▸ Requirement: An acceptable response holds only the line containing "According to metadata, the brown" and every line after it to the end of the records, each reproduced exactly.

══════════════════════════════

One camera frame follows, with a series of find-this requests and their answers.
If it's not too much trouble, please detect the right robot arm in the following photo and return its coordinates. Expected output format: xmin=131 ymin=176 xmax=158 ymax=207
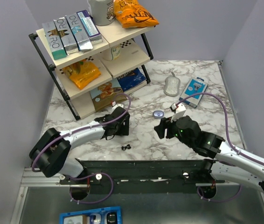
xmin=154 ymin=116 xmax=264 ymax=193

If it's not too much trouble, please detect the blue razor package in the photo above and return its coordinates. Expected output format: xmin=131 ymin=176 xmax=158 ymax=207
xmin=179 ymin=77 xmax=208 ymax=108

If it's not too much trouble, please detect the lavender earbud charging case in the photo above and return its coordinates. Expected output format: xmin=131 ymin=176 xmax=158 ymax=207
xmin=153 ymin=110 xmax=164 ymax=119

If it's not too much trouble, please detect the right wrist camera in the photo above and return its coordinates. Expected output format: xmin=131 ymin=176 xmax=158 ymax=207
xmin=170 ymin=103 xmax=186 ymax=122

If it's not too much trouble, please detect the blue chips bag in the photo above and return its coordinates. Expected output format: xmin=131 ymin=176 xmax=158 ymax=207
xmin=117 ymin=68 xmax=146 ymax=92

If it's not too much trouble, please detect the teal silver toothpaste box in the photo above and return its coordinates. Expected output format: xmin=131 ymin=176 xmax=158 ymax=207
xmin=42 ymin=21 xmax=67 ymax=60

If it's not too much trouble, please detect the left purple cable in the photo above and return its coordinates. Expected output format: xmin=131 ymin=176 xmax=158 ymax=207
xmin=31 ymin=93 xmax=132 ymax=205

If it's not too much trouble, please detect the blue tray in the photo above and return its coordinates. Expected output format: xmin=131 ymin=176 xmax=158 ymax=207
xmin=59 ymin=206 xmax=123 ymax=224

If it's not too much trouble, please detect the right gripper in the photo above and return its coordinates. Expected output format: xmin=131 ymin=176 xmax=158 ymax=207
xmin=153 ymin=112 xmax=194 ymax=148

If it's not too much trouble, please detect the silver blue toothpaste box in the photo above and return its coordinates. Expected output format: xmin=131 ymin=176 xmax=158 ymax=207
xmin=66 ymin=14 xmax=93 ymax=52

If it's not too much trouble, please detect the black mounting rail base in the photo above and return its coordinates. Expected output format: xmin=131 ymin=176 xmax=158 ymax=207
xmin=59 ymin=159 xmax=228 ymax=194

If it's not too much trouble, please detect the purple cable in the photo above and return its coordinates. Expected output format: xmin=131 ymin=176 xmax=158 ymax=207
xmin=31 ymin=93 xmax=132 ymax=205
xmin=173 ymin=92 xmax=264 ymax=203

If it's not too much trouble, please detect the purple white box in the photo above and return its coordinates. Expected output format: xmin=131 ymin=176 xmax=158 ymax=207
xmin=77 ymin=10 xmax=102 ymax=45

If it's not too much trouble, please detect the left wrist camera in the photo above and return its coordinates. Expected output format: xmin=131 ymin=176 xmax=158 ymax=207
xmin=111 ymin=101 xmax=124 ymax=112

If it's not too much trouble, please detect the orange snack bag middle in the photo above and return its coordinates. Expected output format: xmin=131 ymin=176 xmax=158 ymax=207
xmin=62 ymin=60 xmax=101 ymax=90

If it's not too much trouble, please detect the three tier shelf rack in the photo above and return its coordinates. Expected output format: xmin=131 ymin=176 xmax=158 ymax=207
xmin=29 ymin=21 xmax=153 ymax=120

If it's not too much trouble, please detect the orange chips bag top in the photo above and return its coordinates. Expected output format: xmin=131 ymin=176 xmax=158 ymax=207
xmin=113 ymin=0 xmax=159 ymax=28

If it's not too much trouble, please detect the brown snack bag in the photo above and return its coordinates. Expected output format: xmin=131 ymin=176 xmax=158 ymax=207
xmin=90 ymin=78 xmax=127 ymax=112

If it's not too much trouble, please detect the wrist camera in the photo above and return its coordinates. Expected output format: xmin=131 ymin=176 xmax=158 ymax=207
xmin=111 ymin=101 xmax=124 ymax=112
xmin=170 ymin=103 xmax=186 ymax=122

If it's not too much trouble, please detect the grey printed mug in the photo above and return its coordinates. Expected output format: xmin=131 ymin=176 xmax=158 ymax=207
xmin=87 ymin=0 xmax=115 ymax=26

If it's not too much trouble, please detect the silver brown toothpaste box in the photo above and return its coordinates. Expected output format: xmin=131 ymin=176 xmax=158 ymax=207
xmin=54 ymin=17 xmax=79 ymax=55

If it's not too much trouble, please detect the white cup middle shelf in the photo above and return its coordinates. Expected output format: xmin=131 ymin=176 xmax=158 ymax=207
xmin=102 ymin=44 xmax=121 ymax=61

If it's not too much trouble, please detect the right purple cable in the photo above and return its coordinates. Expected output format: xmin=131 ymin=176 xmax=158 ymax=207
xmin=173 ymin=92 xmax=264 ymax=203

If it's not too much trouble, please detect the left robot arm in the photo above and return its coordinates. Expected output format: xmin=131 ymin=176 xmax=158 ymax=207
xmin=29 ymin=106 xmax=130 ymax=184

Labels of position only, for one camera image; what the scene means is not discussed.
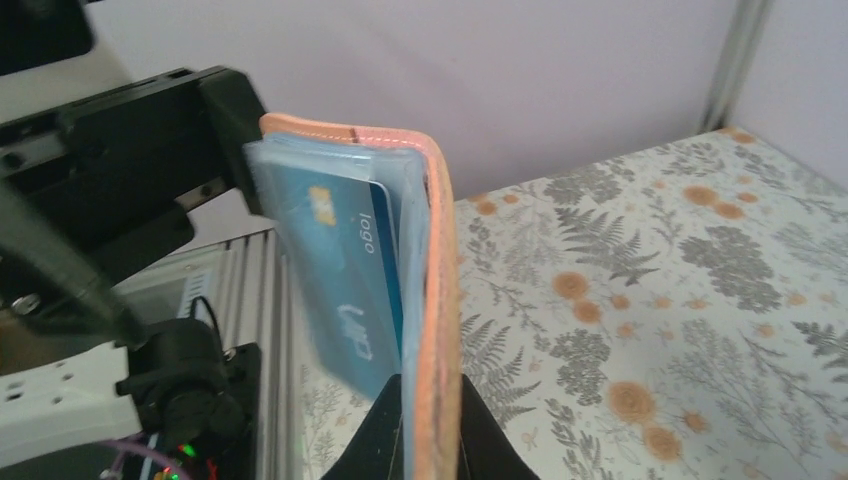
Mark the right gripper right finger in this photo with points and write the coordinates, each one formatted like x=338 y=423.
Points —
x=485 y=452

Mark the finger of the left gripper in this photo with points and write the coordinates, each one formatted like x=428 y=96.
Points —
x=50 y=288

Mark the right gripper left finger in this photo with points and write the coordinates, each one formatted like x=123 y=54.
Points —
x=376 y=450

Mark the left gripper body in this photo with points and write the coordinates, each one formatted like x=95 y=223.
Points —
x=118 y=173

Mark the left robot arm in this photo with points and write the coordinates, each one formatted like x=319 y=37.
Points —
x=73 y=401

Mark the floral table mat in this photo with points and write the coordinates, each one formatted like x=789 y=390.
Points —
x=675 y=313

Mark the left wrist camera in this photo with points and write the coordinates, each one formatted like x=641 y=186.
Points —
x=51 y=54

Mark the aluminium rail frame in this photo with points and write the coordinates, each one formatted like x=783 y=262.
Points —
x=245 y=331

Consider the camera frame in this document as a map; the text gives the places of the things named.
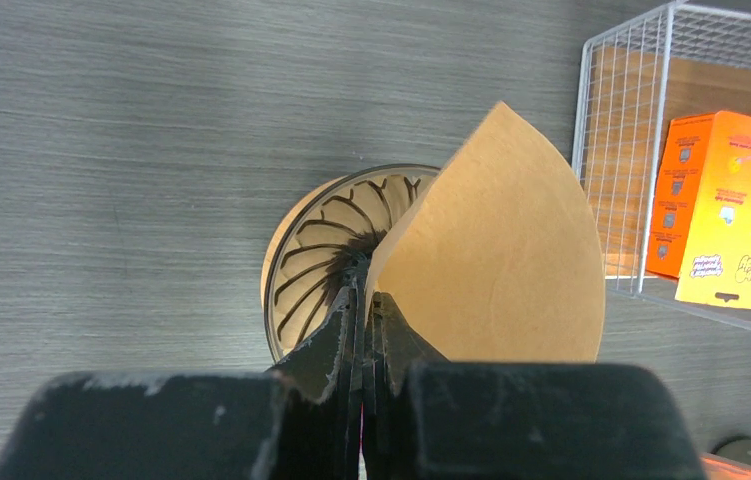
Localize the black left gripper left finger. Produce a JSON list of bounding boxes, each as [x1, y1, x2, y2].
[[0, 274, 359, 479]]

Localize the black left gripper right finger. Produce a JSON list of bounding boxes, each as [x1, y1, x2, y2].
[[362, 293, 705, 479]]

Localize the wooden ring holder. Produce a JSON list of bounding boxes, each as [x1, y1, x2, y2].
[[259, 175, 350, 319]]

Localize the brown paper filter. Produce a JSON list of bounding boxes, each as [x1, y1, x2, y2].
[[367, 102, 606, 362]]

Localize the dark transparent dripper cone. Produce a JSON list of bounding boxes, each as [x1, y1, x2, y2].
[[262, 163, 439, 361]]

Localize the orange box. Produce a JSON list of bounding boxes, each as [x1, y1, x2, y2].
[[645, 110, 751, 310]]

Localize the white wire wooden shelf rack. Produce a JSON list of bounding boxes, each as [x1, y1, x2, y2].
[[572, 1, 751, 331]]

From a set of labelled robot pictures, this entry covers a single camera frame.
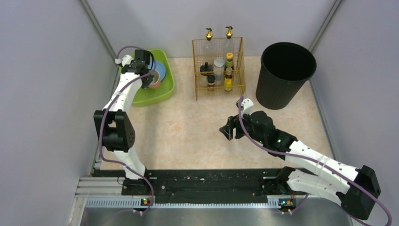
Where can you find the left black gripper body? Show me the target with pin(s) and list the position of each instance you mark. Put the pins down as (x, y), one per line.
(148, 73)

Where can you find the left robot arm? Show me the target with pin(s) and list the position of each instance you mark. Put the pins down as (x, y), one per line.
(116, 135)

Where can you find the blue plate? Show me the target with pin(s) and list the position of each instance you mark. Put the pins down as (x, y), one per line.
(161, 69)

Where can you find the clear oil dispenser bottle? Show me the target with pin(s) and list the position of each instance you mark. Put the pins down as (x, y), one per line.
(228, 45)

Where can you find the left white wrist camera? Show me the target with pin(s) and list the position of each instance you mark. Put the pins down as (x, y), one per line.
(126, 60)

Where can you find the gold wire rack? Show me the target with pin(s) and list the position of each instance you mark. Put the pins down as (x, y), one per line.
(239, 79)

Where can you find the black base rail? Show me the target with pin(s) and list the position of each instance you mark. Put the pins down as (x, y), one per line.
(208, 188)

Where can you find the small dark spice jar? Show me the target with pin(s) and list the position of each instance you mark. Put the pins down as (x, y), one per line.
(211, 83)

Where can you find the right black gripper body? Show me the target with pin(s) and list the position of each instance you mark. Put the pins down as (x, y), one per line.
(235, 127)

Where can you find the small spice bottle yellow label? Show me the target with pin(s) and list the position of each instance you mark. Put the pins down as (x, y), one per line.
(228, 79)

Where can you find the black trash bin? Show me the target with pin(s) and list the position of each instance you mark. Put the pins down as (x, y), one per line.
(285, 68)

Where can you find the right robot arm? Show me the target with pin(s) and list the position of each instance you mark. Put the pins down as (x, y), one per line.
(354, 189)

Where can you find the dark sauce dispenser bottle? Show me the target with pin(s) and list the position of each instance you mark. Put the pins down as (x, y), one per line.
(208, 47)

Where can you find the green plastic basin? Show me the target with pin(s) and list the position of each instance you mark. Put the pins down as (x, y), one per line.
(162, 90)

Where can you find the pink mug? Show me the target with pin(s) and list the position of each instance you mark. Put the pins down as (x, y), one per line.
(156, 80)

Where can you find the glass jar black lid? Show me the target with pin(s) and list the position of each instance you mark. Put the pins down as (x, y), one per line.
(206, 69)

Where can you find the red sauce bottle yellow cap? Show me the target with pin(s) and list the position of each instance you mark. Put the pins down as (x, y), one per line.
(229, 62)

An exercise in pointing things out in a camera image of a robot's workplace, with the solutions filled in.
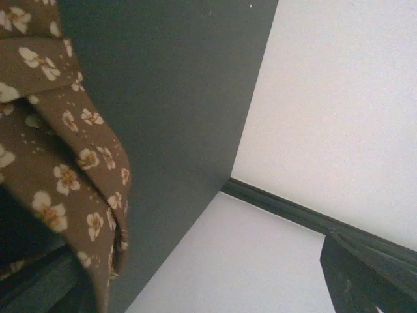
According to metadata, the brown floral tie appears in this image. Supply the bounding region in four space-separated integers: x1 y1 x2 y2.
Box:
1 1 131 312

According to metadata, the right black frame post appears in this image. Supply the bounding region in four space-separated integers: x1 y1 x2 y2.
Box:
221 178 416 263

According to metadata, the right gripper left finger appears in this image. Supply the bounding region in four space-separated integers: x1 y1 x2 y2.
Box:
1 189 97 312

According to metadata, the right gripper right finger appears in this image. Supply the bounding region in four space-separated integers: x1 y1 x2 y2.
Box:
320 233 416 312

══════════════════════════════

▸ Answer section:
According to metadata, the brown floral tie appears in this image. Supply the bounding region in four space-separated integers: x1 y1 x2 y2.
Box:
1 1 131 312

According to metadata, the right black frame post appears in this image. Supply the bounding region in four space-separated integers: x1 y1 x2 y2.
Box:
221 178 416 263

According to metadata, the right gripper left finger appears in this image. Supply the bounding region in four space-separated integers: x1 y1 x2 y2.
Box:
1 189 97 312

According to metadata, the right gripper right finger appears in this image. Supply the bounding region in four space-separated integers: x1 y1 x2 y2.
Box:
320 233 416 312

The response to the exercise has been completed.